По тропинке от озера к дому ехал верхоконный.
— Кузьма Зуйков! Была я народным заседателем в суде, схлопотала ему три года за злостное хулиганство.
— Теперь он припомнит тебе эти три года, — сказал Пахомов.
— Самогоном откуплюсь, — успокоила его Устинья Ивановна и в самом деле попросила тетю Клаву принести с погреба бутыль.
У пышноусого Кузьмы был обиженный вид, словно он забыл, что приглашен в воскресенье на именинный пирог, и плотно пообедал дома.
Поздоровался он с Пахомовым без удивления, — конечно, знал, что Устинья Ивановна взяла в дом мужчину.
— Ну, что там, в райцентре? — спросила хозяйка.
Полицай выпил, пососал усы.
— Обстановка проясняется. Библиотеку закрыли, а книги — в костер! Дом культуры закрыли. Сельскохозяйственное училище эдаким же манером.
— Не ценили Советскую власть! — вырвалось у Пахомова.
— Не за что было ее ценить, — вольно усмехнулась Устинья Ивановна и предложила гостю очередную стопку самогона.
Посмотрев на себя со стороны, Пахомов со стыдом признал, что его, так сказать, не шокирует соседство немецкого полицая, что упоминания в разговоре о комендатуре, старостах, обер-лейтенанте не возмущают, а нагоняют тоску…
— Чем же твой намерен заняться при нонешнем положении? — вдруг кивнул на Пахомова полицай.

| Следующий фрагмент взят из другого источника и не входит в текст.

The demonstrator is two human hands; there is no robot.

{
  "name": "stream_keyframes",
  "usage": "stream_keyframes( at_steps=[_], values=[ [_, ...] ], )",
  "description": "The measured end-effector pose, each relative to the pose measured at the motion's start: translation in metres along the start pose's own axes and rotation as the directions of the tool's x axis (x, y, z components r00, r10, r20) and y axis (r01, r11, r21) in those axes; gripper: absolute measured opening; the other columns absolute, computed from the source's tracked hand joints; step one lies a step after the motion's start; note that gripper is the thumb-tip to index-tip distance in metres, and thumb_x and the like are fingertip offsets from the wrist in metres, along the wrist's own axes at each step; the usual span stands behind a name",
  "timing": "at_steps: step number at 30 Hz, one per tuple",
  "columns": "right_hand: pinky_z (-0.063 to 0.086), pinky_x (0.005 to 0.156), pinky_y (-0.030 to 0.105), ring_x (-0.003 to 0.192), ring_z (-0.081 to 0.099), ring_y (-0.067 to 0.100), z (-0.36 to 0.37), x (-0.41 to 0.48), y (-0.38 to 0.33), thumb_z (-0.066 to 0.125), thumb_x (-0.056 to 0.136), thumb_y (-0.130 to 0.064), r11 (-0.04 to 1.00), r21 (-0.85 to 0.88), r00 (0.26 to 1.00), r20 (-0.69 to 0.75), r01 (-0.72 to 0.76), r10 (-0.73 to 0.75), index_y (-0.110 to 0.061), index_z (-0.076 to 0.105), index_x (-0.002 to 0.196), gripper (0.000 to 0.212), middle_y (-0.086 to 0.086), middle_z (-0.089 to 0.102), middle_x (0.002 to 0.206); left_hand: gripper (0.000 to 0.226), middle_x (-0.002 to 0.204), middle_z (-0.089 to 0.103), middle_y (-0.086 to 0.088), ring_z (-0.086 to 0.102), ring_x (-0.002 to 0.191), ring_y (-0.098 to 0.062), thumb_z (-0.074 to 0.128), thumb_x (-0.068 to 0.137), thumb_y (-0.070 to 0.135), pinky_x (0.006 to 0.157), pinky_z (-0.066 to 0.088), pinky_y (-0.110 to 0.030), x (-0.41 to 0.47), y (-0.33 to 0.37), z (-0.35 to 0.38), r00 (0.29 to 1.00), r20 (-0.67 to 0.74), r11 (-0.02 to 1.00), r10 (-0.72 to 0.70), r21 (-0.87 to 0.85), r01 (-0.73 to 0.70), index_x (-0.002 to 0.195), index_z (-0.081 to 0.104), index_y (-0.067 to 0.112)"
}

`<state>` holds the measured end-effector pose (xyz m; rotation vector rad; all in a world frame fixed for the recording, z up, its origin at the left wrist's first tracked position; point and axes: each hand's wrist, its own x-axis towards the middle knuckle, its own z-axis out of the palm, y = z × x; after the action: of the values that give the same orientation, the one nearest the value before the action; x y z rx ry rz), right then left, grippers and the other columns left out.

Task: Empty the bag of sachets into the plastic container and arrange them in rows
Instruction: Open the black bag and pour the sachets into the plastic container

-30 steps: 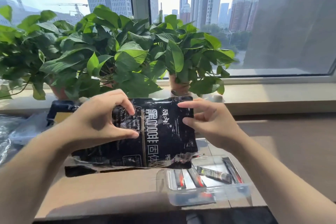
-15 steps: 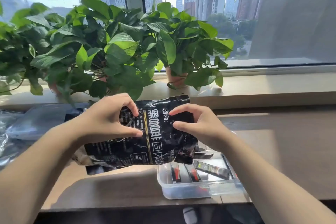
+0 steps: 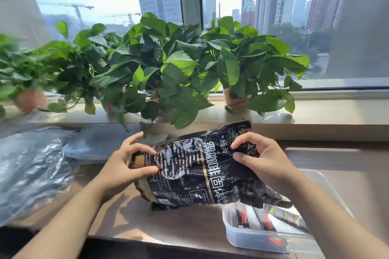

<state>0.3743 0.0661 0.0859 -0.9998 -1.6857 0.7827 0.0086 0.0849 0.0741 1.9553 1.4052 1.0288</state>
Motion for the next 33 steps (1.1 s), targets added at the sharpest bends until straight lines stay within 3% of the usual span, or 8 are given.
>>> stream_keyframes(
  at_steps=[4, 7, 9, 14, 17, 23, 28, 33],
  values=[
    [0.036, 0.084, 0.000, 0.100, 0.061, -0.008, 0.000, 0.001, -0.001, 0.075, 0.085, -0.004, 1.000, -0.010, 1.000, 0.000, -0.004, 0.004, -0.030, 0.071, 0.084, 0.026, -0.020, 0.072, 0.099, 0.042, 0.123, 0.069, 0.005, 0.057, 0.124, -0.009, 0.097, 0.057, 0.016, 0.102, 0.047, -0.034, -0.015, -0.027, 0.017, 0.978, 0.030, 0.850, -0.205, -0.491, 0.193, 0.095, 0.081, 0.021],
    [0.036, 0.084, -0.001, 0.101, 0.061, -0.008, 0.000, 0.000, -0.001, 0.075, 0.085, -0.004, 1.000, -0.006, 1.000, -0.005, -0.011, 0.011, -0.030, 0.071, 0.084, 0.026, -0.020, 0.072, 0.100, 0.039, 0.079, 0.071, 0.005, 0.067, 0.082, -0.008, 0.094, 0.053, 0.015, 0.086, 0.057, -0.029, -0.017, -0.032, 0.030, 0.958, 0.056, 0.756, -0.281, -0.602, 0.257, 0.090, 0.083, 0.021],
    [0.036, 0.084, -0.002, 0.102, 0.061, -0.008, 0.000, 0.000, -0.001, 0.075, 0.085, -0.003, 1.000, 0.003, 1.000, -0.014, -0.019, 0.019, -0.030, 0.071, 0.083, 0.027, -0.020, 0.072, 0.101, 0.041, 0.075, 0.066, -0.005, 0.064, 0.078, -0.019, 0.096, 0.051, 0.011, 0.072, 0.059, -0.022, -0.015, -0.031, 0.036, 0.955, 0.038, 0.736, -0.295, -0.628, 0.252, 0.089, 0.084, 0.021],
    [0.036, 0.082, -0.003, 0.102, 0.062, -0.007, -0.001, 0.000, -0.002, 0.074, 0.085, -0.002, 1.000, 0.005, 0.999, -0.042, -0.023, 0.023, -0.031, 0.072, 0.083, 0.029, -0.019, 0.072, 0.102, 0.043, 0.069, 0.075, 0.000, 0.065, 0.078, -0.036, 0.090, 0.054, 0.023, 0.075, 0.058, -0.043, -0.011, -0.024, 0.039, 0.955, -0.057, 0.807, -0.290, -0.551, 0.212, 0.096, 0.082, 0.021],
    [0.038, 0.085, 0.000, 0.104, 0.063, -0.006, -0.008, 0.000, -0.005, 0.076, 0.085, -0.006, 0.999, -0.033, 0.999, -0.032, -0.029, 0.027, -0.032, 0.074, 0.088, 0.026, -0.020, 0.073, 0.104, 0.058, 0.077, 0.078, 0.000, 0.072, 0.074, -0.018, 0.097, 0.044, 0.048, 0.061, 0.059, -0.028, -0.011, -0.012, 0.028, 0.968, -0.117, 0.877, -0.223, -0.458, 0.147, 0.097, 0.082, 0.027],
    [0.041, 0.081, 0.003, 0.098, 0.067, -0.004, -0.034, 0.002, -0.020, 0.080, 0.082, -0.015, 0.965, -0.256, 0.996, 0.089, 0.052, -0.030, -0.034, 0.077, 0.094, 0.022, -0.023, 0.075, 0.102, 0.054, 0.101, 0.078, 0.005, 0.074, 0.091, -0.011, 0.095, 0.051, 0.051, 0.074, 0.061, -0.023, -0.007, 0.019, -0.002, 0.991, -0.091, 0.948, -0.097, -0.311, 0.064, 0.100, 0.081, 0.034],
    [0.048, 0.076, 0.007, 0.091, 0.072, 0.001, -0.052, -0.003, -0.032, 0.080, 0.082, -0.012, 0.958, -0.277, 0.989, 0.144, 0.076, -0.037, -0.031, 0.081, 0.094, 0.023, -0.019, 0.077, 0.095, 0.040, 0.096, 0.078, 0.014, 0.072, 0.083, 0.000, 0.089, 0.056, 0.039, 0.063, 0.052, -0.007, 0.001, 0.042, -0.011, 0.994, -0.108, 0.973, -0.017, -0.229, -0.008, 0.095, 0.081, 0.037],
    [0.059, 0.072, 0.025, 0.083, 0.067, 0.008, -0.060, -0.011, -0.031, 0.085, 0.077, -0.012, 0.965, -0.250, 0.996, 0.071, 0.076, -0.060, -0.031, 0.081, 0.089, 0.023, -0.015, 0.071, 0.090, 0.039, 0.067, 0.072, 0.020, 0.065, 0.062, 0.006, 0.089, 0.056, 0.040, 0.057, 0.046, -0.004, 0.004, 0.056, -0.014, 0.994, -0.103, 0.981, 0.043, -0.181, -0.061, 0.094, 0.081, 0.039]
  ],
)
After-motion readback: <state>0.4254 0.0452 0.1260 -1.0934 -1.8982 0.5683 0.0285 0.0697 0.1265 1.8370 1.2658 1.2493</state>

— В попы пойдет, — беспощадно распорядилась судьбою Пахомова Устинья Ивановна. — В Отрадном церковь открывают. С благосклонного разрешения немецких властей.
— Да, да, да… Дело не пыльное, — согласился гость, — но ведь требуется надлежащая квалификация.
— Научится! Вон божественное пособие. — Устинья Ивановна достала из-за икон растрепанную, в матерчатом переплете библию, развернула: страницы пестрели восковыми накрапами, похожими на янтарные запонки.
Потрогав пальцем запонку, полицай завздыхал:
— Премудрость!.. — Опрокинул стопку, перевел оценивающий взгляд на Пахомова. — В попы, пожалуй, не потянет: внешность не та. А в дьяконы возьмут за милую душу.
— И это не худо, — лениво засмеялась Устинья Ивановна.
— Знамо дело.
Прощаясь, Кузьма так жалостливо посмотрел на початую бутыль, что Устинья Ивановна без объяснения сунула ее гостю в карман.
Сквозь приоткрытую дверь Пахомов услышал, как на крыльце Устинья Ивановна спросила:
— Ну как процветаете при новых-то порядках?
— Да частному сектору вроде бы послабление, — шепнул полицай, — но зябко, Устинья Ивановна, болотно… И лавочники и старосты поминутно озираются!.. А ты бы своему сказала, чтоб не распускал языка.
— Рясу наденет и примолкнет, — пообещала Устинья Ивановна. — Чего еще?
Полицай замялся:
— Зря, ой зря ты зачастила на пристань.
— На пристань езжу к страждущей Пелагее, — громко сказала Устинья Ивановна. — Как у нее сердце заходится, гонит подводу. И мне надоело трястись чуть не каждую ночь!
— Поди, не страждущая Пелагея спалила немецкий пакгауз.
— Вот ты и карауль, если нанялся немцам в холуи!
— Ну ты и язва, — сказал с уважением Кузьма, — вот язва!
— А иди-ка ты!.. — вдруг вспылила Устинья Ивановна и, расхохотавшись, ошеломила Кузьму такой отборной свирепой матерщиной, что лампадка перед божницей закачалась.
Когда она, позевывая, вернулась в избу, присела к потухшему самовару, Пахомов с сердцем сказал:
— Легко же ты меня пристроила!
Протопали копыта под окнами, всхрапнул конь…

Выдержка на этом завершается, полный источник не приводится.